> [EXERCISE BRIEF]
An exact reproduction of the data below is the required answer.

> [RECORDED DATA]
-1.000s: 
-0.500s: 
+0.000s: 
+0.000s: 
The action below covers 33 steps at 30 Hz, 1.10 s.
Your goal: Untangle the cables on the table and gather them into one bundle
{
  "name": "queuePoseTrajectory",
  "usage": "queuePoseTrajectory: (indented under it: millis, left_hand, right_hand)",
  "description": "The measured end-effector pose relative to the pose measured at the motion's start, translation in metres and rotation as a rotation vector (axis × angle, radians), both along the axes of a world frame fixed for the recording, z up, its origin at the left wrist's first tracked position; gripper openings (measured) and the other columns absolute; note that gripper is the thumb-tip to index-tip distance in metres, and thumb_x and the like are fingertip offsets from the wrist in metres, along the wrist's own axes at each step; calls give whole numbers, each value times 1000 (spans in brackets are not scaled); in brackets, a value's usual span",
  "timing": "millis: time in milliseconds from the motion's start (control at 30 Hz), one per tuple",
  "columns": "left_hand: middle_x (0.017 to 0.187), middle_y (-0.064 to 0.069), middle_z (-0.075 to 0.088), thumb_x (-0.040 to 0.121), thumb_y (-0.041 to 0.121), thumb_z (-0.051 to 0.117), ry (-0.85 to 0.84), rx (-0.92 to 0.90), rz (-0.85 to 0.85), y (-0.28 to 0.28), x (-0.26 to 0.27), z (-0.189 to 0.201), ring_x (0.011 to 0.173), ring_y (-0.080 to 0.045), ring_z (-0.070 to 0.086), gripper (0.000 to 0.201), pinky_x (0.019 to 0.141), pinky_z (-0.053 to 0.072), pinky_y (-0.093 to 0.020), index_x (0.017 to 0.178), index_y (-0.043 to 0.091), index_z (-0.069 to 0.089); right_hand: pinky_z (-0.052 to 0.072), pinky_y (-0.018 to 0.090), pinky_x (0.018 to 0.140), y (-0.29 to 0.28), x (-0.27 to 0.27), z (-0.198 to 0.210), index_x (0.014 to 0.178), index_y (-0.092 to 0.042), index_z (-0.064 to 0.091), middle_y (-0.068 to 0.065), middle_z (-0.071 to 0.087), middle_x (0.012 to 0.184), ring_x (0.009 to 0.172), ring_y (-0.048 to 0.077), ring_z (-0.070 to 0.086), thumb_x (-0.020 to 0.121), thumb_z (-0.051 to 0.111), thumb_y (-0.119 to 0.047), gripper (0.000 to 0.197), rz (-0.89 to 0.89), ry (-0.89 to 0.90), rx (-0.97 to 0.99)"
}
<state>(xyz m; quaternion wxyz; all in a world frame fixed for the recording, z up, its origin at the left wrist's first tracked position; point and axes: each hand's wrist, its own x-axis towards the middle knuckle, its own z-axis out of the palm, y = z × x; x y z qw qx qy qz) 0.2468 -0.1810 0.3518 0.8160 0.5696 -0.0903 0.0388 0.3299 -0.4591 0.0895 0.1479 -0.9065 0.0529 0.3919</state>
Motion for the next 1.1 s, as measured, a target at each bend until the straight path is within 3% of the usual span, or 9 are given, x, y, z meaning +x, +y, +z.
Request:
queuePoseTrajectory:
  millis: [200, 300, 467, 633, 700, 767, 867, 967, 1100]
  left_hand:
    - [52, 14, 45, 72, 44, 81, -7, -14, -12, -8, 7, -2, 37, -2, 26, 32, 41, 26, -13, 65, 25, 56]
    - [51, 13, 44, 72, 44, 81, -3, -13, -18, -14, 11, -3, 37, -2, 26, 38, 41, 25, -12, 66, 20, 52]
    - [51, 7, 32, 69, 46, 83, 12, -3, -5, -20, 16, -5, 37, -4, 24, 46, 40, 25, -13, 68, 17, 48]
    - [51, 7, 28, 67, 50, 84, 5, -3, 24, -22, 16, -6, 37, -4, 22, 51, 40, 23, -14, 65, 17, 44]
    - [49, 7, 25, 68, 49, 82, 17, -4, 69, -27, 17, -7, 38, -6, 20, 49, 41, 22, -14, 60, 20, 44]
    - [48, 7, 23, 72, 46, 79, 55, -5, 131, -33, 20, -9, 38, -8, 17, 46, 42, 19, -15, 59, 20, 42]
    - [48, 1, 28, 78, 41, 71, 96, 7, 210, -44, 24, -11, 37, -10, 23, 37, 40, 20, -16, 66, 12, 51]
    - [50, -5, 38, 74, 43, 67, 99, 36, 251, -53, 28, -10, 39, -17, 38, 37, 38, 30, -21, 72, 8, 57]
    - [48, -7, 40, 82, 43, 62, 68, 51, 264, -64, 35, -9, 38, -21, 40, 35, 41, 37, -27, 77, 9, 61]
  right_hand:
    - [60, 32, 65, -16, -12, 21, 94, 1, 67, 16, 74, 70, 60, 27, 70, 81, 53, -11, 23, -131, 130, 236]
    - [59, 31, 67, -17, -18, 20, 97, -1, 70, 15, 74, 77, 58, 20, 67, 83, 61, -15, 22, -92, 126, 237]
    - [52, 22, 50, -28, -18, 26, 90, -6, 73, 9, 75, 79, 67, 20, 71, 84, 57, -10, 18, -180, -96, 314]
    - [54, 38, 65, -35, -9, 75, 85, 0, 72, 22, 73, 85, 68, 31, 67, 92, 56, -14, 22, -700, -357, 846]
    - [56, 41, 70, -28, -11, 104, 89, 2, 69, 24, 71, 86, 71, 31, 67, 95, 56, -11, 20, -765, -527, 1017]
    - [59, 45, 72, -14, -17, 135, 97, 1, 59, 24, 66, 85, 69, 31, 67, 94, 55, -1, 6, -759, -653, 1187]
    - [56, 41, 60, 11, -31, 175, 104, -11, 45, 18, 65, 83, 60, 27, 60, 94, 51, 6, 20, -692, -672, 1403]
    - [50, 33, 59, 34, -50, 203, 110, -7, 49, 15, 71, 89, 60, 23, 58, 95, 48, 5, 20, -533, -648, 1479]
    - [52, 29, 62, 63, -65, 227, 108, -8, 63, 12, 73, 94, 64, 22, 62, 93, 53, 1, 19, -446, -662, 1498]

> [RESPONSE AREA]
-1.000s: 
-0.500s: 
+0.000s: 
+0.000s: 
The action below covers 33 steps at 30 Hz, 1.10 s.
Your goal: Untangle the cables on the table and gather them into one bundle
{
  "name": "queuePoseTrajectory",
  "usage": "queuePoseTrajectory: (indented under it: millis, left_hand, right_hand)",
  "description": "The measured end-effector pose relative to the pose measured at the motion's start, translation in metres and rotation as a rotation vector (axis × angle, radians), both along the axes of a world frame fixed for the recording, z up, its origin at the left wrist's first tracked position; gripper openings (measured) and the other columns absolute; note that gripper is the thumb-tip to index-tip distance in metres, and thumb_x and the like are fingertip offsets from the wrist in metres, along the wrist's own axes at each step; calls give whole numbers, each value times 1000 (spans in brackets are not scaled); in brackets, a value's usual span",
  "timing": "millis: time in milliseconds from the motion's start (control at 30 Hz), one per tuple",
  "columns": "left_hand: middle_x (0.017 to 0.187), middle_y (-0.064 to 0.069), middle_z (-0.075 to 0.088), thumb_x (-0.040 to 0.121), thumb_y (-0.041 to 0.121), thumb_z (-0.051 to 0.117), ry (-0.85 to 0.84), rx (-0.92 to 0.90), rz (-0.85 to 0.85), y (-0.28 to 0.28), x (-0.26 to 0.27), z (-0.189 to 0.201), ring_x (0.011 to 0.173), ring_y (-0.080 to 0.045), ring_z (-0.070 to 0.086), gripper (0.000 to 0.201), pinky_x (0.019 to 0.141), pinky_z (-0.053 to 0.072), pinky_y (-0.093 to 0.020), index_x (0.017 to 0.178), index_y (-0.043 to 0.091), index_z (-0.069 to 0.089); right_hand: pinky_z (-0.052 to 0.072), pinky_y (-0.018 to 0.090), pinky_x (0.018 to 0.140), y (-0.29 to 0.28), x (-0.27 to 0.27), z (-0.198 to 0.210), index_x (0.014 to 0.178), index_y (-0.092 to 0.042), index_z (-0.064 to 0.091), middle_y (-0.068 to 0.065), middle_z (-0.071 to 0.087), middle_x (0.012 to 0.184), ring_x (0.009 to 0.172), ring_y (-0.048 to 0.077), ring_z (-0.070 to 0.086), thumb_x (-0.020 to 0.121), thumb_z (-0.051 to 0.111), thumb_y (-0.119 to 0.047), gripper (0.000 to 0.197), rz (-0.89 to 0.89), ry (-0.89 to 0.90), rx (-0.97 to 0.99)"
}
<state>(xyz m; quaternion wxyz; all in a world frame fixed for the recording, z up, its origin at the left wrist's first tracked position; point and axes: each hand's wrist, its own x-axis towards the middle knuckle, its own z-axis out of the palm, y = z × x; x y z qw qx qy qz) 0.2468 -0.1810 0.3518 0.8160 0.5696 -0.0903 0.0388 0.3299 -0.4591 0.0895 0.1479 -0.9065 0.0529 0.3919</state>
Motion for the next 1.1 s, as measured, a target at each bend until the straight path is within 3% of the usual span, or 9 are given, x, y, z meaning +x, +y, +z.
Request:
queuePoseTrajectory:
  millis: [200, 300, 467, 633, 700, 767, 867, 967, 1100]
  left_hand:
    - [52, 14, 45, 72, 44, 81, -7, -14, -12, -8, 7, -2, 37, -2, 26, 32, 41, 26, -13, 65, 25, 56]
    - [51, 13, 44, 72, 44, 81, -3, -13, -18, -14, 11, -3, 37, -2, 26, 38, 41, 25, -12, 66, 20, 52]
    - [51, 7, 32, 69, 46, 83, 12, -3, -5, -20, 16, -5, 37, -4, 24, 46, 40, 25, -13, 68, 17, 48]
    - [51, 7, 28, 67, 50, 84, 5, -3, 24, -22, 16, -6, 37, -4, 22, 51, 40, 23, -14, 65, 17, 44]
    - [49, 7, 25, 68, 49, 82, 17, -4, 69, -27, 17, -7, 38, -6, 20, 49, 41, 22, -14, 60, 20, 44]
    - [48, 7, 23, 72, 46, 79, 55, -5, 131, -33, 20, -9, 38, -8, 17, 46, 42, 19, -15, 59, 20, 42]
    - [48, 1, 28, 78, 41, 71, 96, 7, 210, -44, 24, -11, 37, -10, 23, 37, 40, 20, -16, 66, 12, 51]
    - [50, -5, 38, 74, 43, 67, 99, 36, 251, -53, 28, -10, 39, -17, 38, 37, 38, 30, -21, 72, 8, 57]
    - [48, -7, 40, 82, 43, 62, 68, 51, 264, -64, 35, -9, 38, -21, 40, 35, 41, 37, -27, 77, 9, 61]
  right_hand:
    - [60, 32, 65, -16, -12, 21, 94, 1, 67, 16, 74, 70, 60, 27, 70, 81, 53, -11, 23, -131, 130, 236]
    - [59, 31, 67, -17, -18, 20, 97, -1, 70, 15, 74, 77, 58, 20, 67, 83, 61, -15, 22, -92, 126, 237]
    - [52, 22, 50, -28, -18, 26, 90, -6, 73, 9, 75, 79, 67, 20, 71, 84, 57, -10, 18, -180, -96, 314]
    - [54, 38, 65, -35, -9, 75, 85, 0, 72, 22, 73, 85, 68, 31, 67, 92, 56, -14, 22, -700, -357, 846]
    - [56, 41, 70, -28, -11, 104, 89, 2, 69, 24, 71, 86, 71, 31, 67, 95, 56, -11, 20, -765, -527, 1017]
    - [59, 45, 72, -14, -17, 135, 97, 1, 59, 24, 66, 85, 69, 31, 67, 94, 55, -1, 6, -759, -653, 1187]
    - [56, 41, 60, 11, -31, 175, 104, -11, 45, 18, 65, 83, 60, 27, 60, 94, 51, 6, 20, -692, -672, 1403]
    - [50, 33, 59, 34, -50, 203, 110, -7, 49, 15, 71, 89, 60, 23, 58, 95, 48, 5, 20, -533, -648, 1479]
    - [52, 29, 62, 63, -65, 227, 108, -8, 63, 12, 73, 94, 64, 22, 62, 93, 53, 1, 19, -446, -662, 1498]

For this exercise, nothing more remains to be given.